> [REQUIREMENT]
Print each record exactly, with no word added or removed.

* * * * *

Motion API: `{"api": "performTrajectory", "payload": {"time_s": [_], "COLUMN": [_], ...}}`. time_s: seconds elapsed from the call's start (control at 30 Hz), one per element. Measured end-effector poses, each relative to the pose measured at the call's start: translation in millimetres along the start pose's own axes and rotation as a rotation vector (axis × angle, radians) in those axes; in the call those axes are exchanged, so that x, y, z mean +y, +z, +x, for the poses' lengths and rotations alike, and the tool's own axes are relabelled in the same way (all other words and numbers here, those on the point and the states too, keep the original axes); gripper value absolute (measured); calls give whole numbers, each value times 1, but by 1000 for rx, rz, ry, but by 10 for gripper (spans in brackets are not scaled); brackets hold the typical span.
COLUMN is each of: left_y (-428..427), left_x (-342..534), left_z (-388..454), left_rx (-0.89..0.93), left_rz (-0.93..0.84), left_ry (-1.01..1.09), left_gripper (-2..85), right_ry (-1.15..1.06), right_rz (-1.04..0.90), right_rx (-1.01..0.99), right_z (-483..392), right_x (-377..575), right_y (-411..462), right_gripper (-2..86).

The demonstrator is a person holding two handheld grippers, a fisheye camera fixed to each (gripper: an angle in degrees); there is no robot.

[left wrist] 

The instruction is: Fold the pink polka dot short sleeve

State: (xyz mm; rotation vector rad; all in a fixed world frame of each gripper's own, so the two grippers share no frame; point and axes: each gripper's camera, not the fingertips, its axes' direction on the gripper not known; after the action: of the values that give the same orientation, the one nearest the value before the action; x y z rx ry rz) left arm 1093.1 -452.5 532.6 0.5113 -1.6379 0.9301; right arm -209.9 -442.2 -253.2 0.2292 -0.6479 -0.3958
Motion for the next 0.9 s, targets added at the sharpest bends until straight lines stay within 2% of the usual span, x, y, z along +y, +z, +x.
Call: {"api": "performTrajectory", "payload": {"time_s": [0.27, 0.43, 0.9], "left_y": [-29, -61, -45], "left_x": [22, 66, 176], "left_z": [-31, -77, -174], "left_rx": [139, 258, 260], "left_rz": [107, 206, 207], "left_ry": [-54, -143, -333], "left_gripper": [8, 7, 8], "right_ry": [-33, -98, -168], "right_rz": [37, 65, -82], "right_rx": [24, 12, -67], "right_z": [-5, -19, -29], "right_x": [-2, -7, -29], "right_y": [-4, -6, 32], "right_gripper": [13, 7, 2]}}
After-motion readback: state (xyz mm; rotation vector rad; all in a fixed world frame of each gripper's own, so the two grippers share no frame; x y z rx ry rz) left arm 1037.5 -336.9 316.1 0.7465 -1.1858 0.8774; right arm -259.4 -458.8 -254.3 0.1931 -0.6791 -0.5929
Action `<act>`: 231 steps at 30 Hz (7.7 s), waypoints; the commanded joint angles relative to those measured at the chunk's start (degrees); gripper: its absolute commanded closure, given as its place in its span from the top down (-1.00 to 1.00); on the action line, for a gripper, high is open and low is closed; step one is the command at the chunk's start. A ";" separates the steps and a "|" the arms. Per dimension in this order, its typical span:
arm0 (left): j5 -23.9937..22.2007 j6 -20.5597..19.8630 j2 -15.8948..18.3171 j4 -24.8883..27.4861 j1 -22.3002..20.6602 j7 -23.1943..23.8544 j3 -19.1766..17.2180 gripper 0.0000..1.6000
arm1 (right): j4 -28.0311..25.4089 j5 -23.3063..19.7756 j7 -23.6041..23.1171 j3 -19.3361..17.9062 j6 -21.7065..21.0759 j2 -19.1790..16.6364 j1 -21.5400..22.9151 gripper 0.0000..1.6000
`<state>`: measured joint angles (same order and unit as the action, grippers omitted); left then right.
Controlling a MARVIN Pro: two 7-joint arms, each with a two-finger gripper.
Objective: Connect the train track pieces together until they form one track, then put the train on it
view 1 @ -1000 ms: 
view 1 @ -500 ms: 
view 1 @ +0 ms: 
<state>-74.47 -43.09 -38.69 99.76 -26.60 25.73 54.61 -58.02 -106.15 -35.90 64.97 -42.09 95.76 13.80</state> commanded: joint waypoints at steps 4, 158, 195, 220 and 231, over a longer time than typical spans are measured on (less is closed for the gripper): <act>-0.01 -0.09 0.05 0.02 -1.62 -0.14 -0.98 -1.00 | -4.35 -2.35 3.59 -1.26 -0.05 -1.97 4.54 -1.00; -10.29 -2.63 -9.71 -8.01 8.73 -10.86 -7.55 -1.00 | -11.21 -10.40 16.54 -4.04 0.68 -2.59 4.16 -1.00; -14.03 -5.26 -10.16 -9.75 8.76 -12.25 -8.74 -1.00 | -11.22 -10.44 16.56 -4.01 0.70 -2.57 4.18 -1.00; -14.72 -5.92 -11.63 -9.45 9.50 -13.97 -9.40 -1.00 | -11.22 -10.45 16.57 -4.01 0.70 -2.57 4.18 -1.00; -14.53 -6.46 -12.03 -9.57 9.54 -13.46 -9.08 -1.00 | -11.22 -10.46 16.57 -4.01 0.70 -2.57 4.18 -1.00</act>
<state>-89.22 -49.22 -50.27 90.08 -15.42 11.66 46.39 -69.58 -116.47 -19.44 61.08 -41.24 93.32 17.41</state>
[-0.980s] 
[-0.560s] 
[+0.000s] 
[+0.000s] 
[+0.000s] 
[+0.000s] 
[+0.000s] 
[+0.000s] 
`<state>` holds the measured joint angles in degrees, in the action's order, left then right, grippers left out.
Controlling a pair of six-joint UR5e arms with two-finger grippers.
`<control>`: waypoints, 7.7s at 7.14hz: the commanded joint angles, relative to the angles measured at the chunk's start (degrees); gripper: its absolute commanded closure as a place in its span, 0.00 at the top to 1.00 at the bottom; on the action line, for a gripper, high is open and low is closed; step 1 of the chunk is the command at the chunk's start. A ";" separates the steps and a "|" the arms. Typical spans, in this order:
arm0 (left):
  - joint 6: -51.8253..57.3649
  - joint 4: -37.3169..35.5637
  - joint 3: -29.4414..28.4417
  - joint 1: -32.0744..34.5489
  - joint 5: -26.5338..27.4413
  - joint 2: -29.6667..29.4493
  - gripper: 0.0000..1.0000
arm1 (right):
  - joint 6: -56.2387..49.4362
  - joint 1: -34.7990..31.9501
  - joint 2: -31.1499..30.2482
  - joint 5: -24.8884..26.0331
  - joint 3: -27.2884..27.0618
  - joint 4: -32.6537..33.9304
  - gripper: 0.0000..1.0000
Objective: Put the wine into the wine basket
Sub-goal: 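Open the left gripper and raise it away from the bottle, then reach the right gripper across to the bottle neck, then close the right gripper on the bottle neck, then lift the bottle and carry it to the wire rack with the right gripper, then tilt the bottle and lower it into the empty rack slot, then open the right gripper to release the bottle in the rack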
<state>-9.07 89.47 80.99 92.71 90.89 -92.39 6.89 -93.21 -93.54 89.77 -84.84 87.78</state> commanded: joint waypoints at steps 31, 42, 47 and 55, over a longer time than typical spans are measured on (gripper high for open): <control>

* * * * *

> [SOLUTION TO THIS PROBLEM]
Motion API: `{"api": "performTrajectory", "payload": {"time_s": [_], "COLUMN": [_], ...}}`. time_s: seconds elapsed from the call's start (control at 30 Hz), one per element. Measured end-effector poses, each relative to the pose measured at the call's start: translation in millimetres along the start pose's own axes and rotation as a rotation vector (axis × angle, radians) in those axes; in the call those axes are exchanged, so that x, y, z mean +y, +z, +x, for the poses' lengths and rotations alike, and the tool's own axes are relabelled in the same way (all other words and numbers here, those on the point and the states too, keep the original axes); gripper value absolute (measured); calls give whole numbers, each value times 1, but by 1000 for rx, rz, ry, but by 10 for gripper (spans in brackets are not scaled); brackets hold the typical span.
COLUMN is each of: left_y (-428..427), left_x (-342..534), left_z (-388..454), left_rx (-0.89..0.93), left_rz (-0.93..0.84), left_ry (-1.01..1.09), left_gripper (-2..85), right_ry (-1.15..1.06), right_rz (-1.04..0.90), right_rx (-1.01..0.99), right_z (-483..392), right_x (-377..575), right_y (-411..462), right_gripper (-2..86).

The demonstrator is a person holding two handheld grippers, a fisheye camera fixed to each (gripper: an angle in degrees); there is no robot.

[left wrist] 

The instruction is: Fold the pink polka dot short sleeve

State: (xyz mm; rotation vector rad; all in a fixed world frame of each gripper's own, so the two grippers share no frame; point and axes: each gripper's camera, not the fingertips, its axes' direction on the gripper not known; after the action: of the values that give the same orientation, the one nearest the value before the action; x y z rx ry rz) left arm 1093.1 -452.5 532.6 0.5113 -1.6379 0.9301; right arm -209.9 -442.2 -253.2 0.2292 -0.6479 -0.3958
Motion for the next 0.9 s, targets added at the sharpest bends until straight lines stay within 2% of the usual span, x, y, z along +y, +z, +x.
Call: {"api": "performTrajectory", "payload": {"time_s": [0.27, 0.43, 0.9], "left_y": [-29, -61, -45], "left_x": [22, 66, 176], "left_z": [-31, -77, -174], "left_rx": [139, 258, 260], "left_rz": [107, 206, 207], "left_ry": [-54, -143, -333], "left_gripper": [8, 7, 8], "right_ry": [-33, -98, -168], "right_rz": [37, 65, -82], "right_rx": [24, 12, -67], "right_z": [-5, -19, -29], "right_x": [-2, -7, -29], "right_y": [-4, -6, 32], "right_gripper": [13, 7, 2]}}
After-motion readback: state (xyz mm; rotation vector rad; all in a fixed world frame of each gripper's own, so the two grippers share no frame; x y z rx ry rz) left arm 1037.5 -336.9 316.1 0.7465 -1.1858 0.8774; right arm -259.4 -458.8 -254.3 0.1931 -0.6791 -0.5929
Action `<act>`: 231 steps at 30 Hz (7.7 s), waypoints; the commanded joint angles relative to those measured at the chunk's start (degrees); gripper: its absolute commanded closure, given as its place in its span from the top down (-1.00 to 1.00); on the action line, for a gripper, high is open and low is closed; step one is the command at the chunk's start. A ";" separates the steps and a "|" the arms. Per dimension in this order, its typical span:
arm0 (left): j5 -23.9937..22.2007 j6 -20.5597..19.8630 j2 -15.8948..18.3171 j4 -24.8883..27.4861 j1 -22.3002..20.6602 j7 -23.1943..23.8544 j3 -19.1766..17.2180 gripper 0.0000..1.6000
arm1 (right): j4 -28.0311..25.4089 j5 -23.3063..19.7756 j7 -23.6041..23.1171 j3 -19.3361..17.9062 j6 -21.7065..21.0759 j2 -19.1790..16.6364 j1 -21.5400..22.9151 gripper 0.0000..1.6000
`<state>`: measured joint angles (same order and unit as the action, grippers omitted); left then right.
Controlling a MARVIN Pro: two 7-joint arms, each with a two-finger gripper.
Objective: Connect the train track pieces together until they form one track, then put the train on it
view 1 @ -1000 ms: 
view 1 @ -500 ms: 
view 1 @ +0 ms: 
<state>-74.47 -43.09 -38.69 99.76 -26.60 25.73 54.61 -58.02 -106.15 -35.90 64.97 -42.09 95.76 13.80</state> commanded: joint waypoints at steps 4, 158, 195, 220 and 231, over a longer time than typical spans are measured on (less is closed for the gripper): <act>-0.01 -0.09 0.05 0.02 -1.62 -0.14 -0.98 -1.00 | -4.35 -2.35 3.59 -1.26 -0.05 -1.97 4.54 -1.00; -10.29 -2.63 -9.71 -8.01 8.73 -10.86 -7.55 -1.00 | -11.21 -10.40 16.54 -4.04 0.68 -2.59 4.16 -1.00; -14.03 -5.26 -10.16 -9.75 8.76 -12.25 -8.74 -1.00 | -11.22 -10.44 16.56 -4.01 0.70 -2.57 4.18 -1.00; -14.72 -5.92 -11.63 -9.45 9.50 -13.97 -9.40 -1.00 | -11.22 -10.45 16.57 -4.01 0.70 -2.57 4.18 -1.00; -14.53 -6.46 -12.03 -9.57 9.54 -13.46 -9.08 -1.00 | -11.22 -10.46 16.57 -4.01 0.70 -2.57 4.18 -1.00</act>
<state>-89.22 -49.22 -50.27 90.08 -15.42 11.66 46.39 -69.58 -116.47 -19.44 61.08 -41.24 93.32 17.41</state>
[-0.980s] 
[-0.560s] 
[+0.000s] 
[+0.000s] 
[+0.000s] 
[+0.000s] 
[+0.000s] 
[+0.000s] 
`<state>` holds the measured joint angles in degrees, in the action's order, left then right, grippers left out.
Controlling a pair of six-joint UR5e arms with two-finger grippers.
`<control>`: waypoints, 7.7s at 7.14hz: the commanded joint angles, relative to the angles measured at the chunk's start (degrees); gripper: its absolute commanded closure as a place in its span, 0.00 at the top to 1.00 at the bottom; on the action line, for a gripper, high is open and low is closed; step 1 of the chunk is the command at the chunk's start. A ";" separates the steps and a "|" the arms. Typical spans, in this order:
arm0 (left):
  - joint 6: -51.8253..57.3649
  - joint 4: -37.3169..35.5637
  - joint 3: -29.4414..28.4417
  - joint 1: -32.0744..34.5489
  - joint 5: -26.5338..27.4413
  - joint 2: -29.6667..29.4493
  - gripper: 0.0000..1.0000
arm1 (right):
  - joint 6: -56.2387..49.4362
  - joint 1: -34.7990..31.9501
  - joint 2: -31.1499..30.2482
  - joint 5: -24.8884..26.0331
  - joint 3: -27.2884..27.0618
  - joint 4: -32.6537..33.9304
  - gripper: 0.0000..1.0000
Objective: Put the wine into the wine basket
Sub-goal: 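Open the left gripper and raise it away from the bottle, then reach the right gripper across to the bottle neck, then close the right gripper on the bottle neck, then lift the bottle and carry it to the wire rack with the right gripper, then tilt the bottle and lower it into the empty rack slot, then open the right gripper to release the bottle in the rack
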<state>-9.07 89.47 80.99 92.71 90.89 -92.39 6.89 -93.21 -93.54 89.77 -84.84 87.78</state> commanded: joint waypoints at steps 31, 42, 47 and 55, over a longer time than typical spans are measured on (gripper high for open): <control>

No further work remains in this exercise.